Find remainder when $ x^{3}+16x^{2}+60x+40 $ is divided by $ x+2 $.
Answer
The synthetic division table is:
$$ \begin{array}{c|rrrr}-2&1&16&60&40\\& & -2& -28& \color{black}{-64} \\ \hline &\color{blue}{1}&\color{blue}{14}&\color{blue}{32}&\color{orangered}{-24} \end{array} $$The remainder when $ x^{3}+16x^{2}+60x+40 $ is divided by $ x+2 $ is $ \, \color{red}{ -24 } $.
Explanation
We can find remainder using synthetic division method.
Step 1 : Write down the coefficients of the dividend into division table. Put the zero from $ x + 2 = 0 $ ( $ x = \color{blue}{ -2 } $ ) at the left.
$$ \begin{array}{c|rrrr}\color{blue}{-2}&1&16&60&40\\& & & & \\ \hline &&&& \end{array} $$Step 1 : Bring down the leading coefficient to the bottom row.
$$ \begin{array}{c|rrrr}-2&\color{orangered}{ 1 }&16&60&40\\& & & & \\ \hline &\color{orangered}{1}&&& \end{array} $$Step 2 : Multiply by the number on the left, and carry the result into the next column: $ \color{blue}{ -2 } \cdot \color{blue}{ 1 } = \color{blue}{ -2 } $.
$$ \begin{array}{c|rrrr}\color{blue}{-2}&1&16&60&40\\& & \color{blue}{-2} & & \\ \hline &\color{blue}{1}&&& \end{array} $$Step 3 : Add down last column: $ \color{orangered}{ 16 } + \color{orangered}{ \left( -2 \right) } = \color{orangered}{ 14 } $
$$ \begin{array}{c|rrrr}-2&1&\color{orangered}{ 16 }&60&40\\& & \color{orangered}{-2} & & \\ \hline &1&\color{orangered}{14}&& \end{array} $$Step 4 : Multiply by the number on the left, and carry the result into the next column: $ \color{blue}{ -2 } \cdot \color{blue}{ 14 } = \color{blue}{ -28 } $.

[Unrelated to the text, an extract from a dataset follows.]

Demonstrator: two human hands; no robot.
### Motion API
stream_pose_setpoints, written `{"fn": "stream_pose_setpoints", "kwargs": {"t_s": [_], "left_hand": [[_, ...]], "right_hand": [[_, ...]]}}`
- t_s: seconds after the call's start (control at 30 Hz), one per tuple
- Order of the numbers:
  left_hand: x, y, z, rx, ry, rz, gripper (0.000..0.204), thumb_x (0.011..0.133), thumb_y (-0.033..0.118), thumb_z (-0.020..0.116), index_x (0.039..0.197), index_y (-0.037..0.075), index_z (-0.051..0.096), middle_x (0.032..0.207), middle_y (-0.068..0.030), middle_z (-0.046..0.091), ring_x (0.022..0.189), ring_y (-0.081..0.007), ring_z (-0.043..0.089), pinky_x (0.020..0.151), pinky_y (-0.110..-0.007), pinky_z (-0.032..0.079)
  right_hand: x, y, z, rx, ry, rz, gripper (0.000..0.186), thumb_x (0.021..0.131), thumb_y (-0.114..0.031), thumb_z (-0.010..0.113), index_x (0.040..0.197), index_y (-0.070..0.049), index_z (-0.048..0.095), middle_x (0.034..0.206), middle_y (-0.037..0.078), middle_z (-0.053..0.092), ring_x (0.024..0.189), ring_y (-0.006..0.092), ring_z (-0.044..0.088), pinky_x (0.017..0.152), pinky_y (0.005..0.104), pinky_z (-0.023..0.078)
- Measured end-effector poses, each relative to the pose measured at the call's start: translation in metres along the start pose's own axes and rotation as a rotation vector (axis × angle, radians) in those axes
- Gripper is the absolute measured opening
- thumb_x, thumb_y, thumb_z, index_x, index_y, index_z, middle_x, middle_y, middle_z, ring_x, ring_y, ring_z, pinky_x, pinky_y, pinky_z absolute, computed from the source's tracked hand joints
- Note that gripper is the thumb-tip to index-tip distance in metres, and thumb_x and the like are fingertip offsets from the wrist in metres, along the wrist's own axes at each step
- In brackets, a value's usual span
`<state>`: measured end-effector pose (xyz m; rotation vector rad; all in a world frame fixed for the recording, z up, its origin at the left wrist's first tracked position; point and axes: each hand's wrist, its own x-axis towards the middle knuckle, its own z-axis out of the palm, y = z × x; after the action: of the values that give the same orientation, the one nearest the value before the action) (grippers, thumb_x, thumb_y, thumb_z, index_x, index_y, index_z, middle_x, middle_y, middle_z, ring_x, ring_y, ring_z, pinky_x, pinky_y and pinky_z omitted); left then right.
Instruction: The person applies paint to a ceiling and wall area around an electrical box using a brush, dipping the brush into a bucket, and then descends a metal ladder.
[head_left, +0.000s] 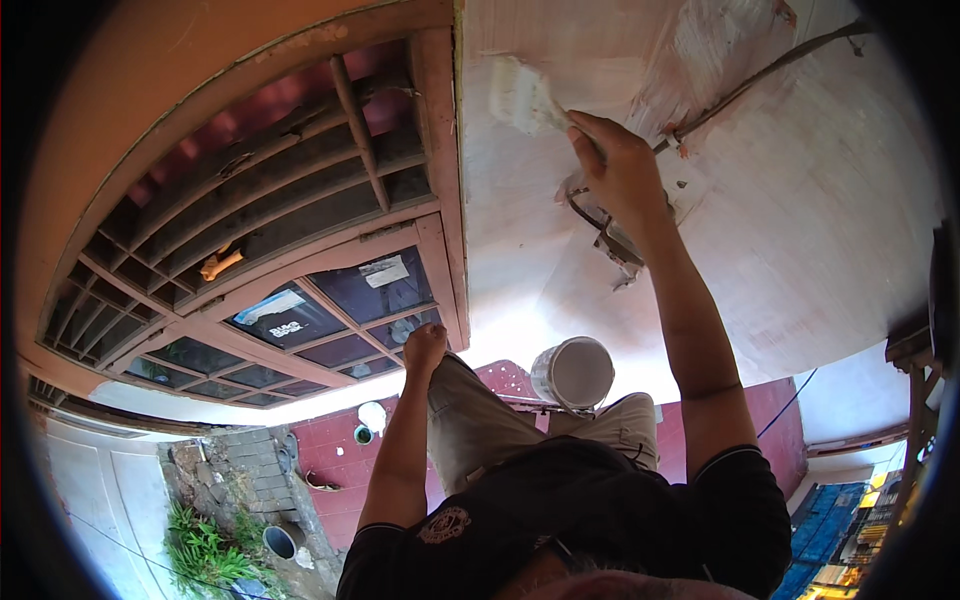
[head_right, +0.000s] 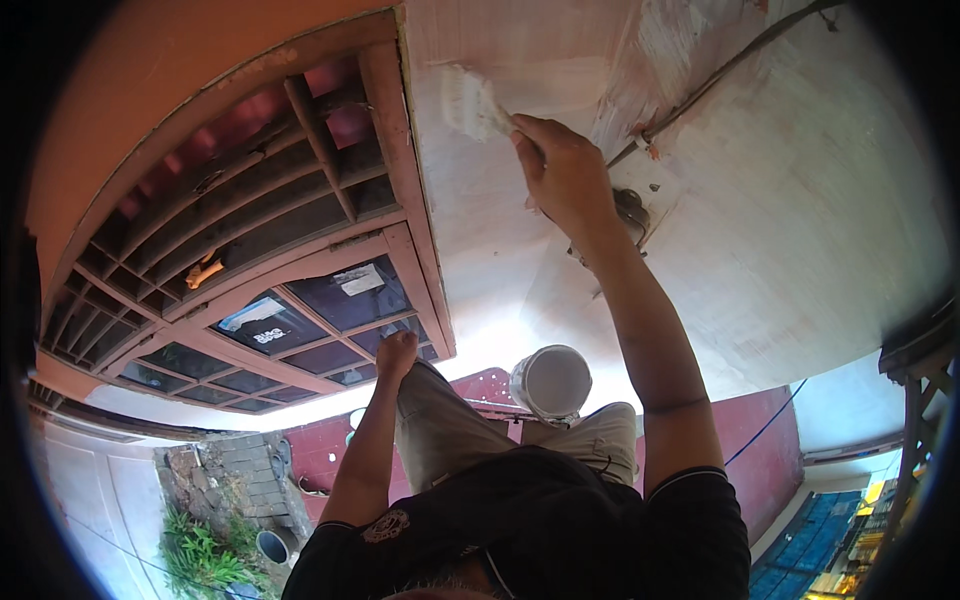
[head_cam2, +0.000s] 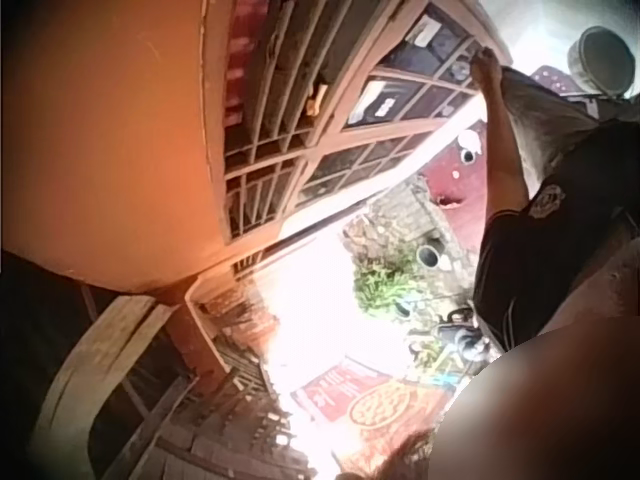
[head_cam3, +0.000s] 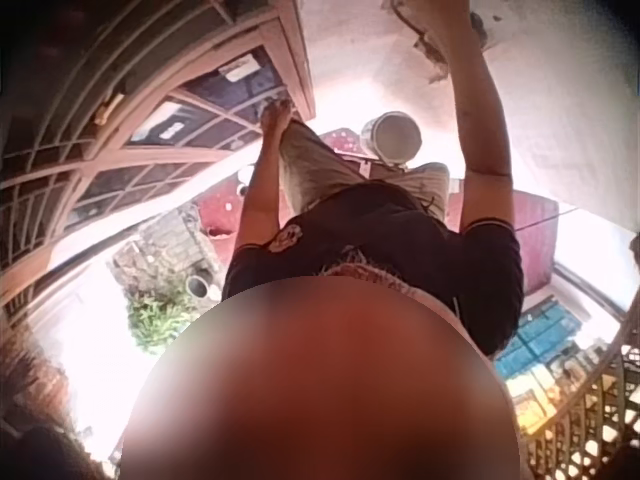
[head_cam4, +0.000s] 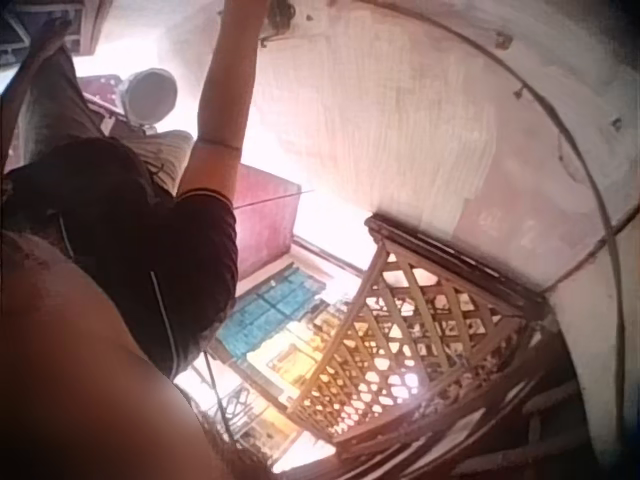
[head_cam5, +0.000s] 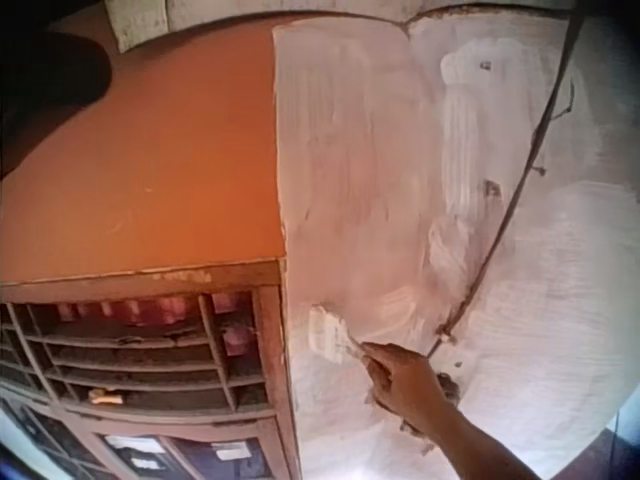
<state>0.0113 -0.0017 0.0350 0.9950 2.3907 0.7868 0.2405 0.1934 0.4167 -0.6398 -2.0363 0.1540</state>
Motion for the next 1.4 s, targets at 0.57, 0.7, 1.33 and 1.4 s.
{"fn": "stream_pose_setpoints", "kwargs": {"t_s": [0.57, 0.7, 1.33, 1.4], "left_hand": [[-0.003, 0.000, -0.003, 0.040, 0.015, 0.032, 0.042, 0.091, 0.043, 0.050, 0.098, 0.009, 0.073, 0.102, -0.0191, 0.072, 0.097, -0.0404, 0.068, 0.087, -0.048, 0.053], [-0.006, 0.012, -0.003, 0.079, 0.010, 0.002, 0.041, 0.091, 0.042, 0.050, 0.098, 0.009, 0.073, 0.101, -0.0192, 0.072, 0.096, -0.0403, 0.068, 0.086, -0.048, 0.053], [-0.004, 0.003, -0.005, 0.052, 0.007, 0.021, 0.043, 0.092, 0.044, 0.048, 0.099, 0.009, 0.073, 0.104, -0.0202, 0.071, 0.099, -0.0406, 0.067, 0.091, -0.049, 0.052], [-0.004, -0.002, -0.003, 0.054, 0.001, 0.017, 0.043, 0.091, 0.044, 0.048, 0.099, 0.009, 0.073, 0.104, -0.0204, 0.071, 0.099, -0.0406, 0.067, 0.090, -0.049, 0.052]], "right_hand": [[0.053, -0.026, -0.035, -0.067, 0.069, -0.076, 0.026, 0.094, -0.024, 0.066, 0.112, -0.006, 0.072, 0.103, 0.016, 0.073, 0.092, 0.0350, 0.070, 0.082, 0.0374, 0.055], [0.059, -0.030, -0.026, -0.071, 0.043, -0.140, 0.028, 0.095, -0.026, 0.066, 0.115, -0.007, 0.071, 0.106, 0.017, 0.072, 0.096, 0.0341, 0.069, 0.085, 0.0362, 0.054], [0.060, -0.029, -0.018, -0.020, 0.187, -0.223, 0.024, 0.093, -0.020, 0.066, 0.110, -0.003, 0.071, 0.103, 0.017, 0.072, 0.090, 0.0342, 0.070, 0.081, 0.0381, 0.056], [0.065, -0.036, -0.021, 0.005, 0.224, -0.225, 0.024, 0.093, -0.019, 0.066, 0.110, -0.003, 0.071, 0.102, 0.017, 0.072, 0.090, 0.0342, 0.070, 0.081, 0.0383, 0.056]]}}
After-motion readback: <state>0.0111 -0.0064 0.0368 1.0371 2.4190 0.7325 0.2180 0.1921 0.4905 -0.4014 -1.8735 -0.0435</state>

$$ \begin{array}{c|rrrr}\color{blue}{-2}&1&16&60&40\\& & -2& \color{blue}{-28} & \\ \hline &1&\color{blue}{14}&& \end{array} $$Step 5 : Add down last column: $ \color{orangered}{ 60 } + \color{orangered}{ \left( -28 \right) } = \color{orangered}{ 32 } $
$$ \begin{array}{c|rrrr}-2&1&16&\color{orangered}{ 60 }&40\\& & -2& \color{orangered}{-28} & \\ \hline &1&14&\color{orangered}{32}& \end{array} $$Step 6 : Multiply by the number on the left, and carry the result into the next column: $ \color{blue}{ -2 } \cdot \color{blue}{ 32 } = \color{blue}{ -64 } $.
$$ \begin{array}{c|rrrr}\color{blue}{-2}&1&16&60&40\\& & -2& -28& \color{blue}{-64} \\ \hline &1&14&\color{blue}{32}& \end{array} $$Step 7 : Add down last column: $ \color{orangered}{ 40 } + \color{orangered}{ \left( -64 \right) } = \color{orangered}{ -24 } $
$$ \begin{array}{c|rrrr}-2&1&16&60&\color{orangered}{ 40 }\\& & -2& -28& \color{orangered}{-64} \\ \hline &\color{blue}{1}&\color{blue}{14}&\color{blue}{32}&\color{orangered}{-24} \end{array} $$Remainder is the last entry in the bottom row $ \left(\color{red}{ -24 }\right) $.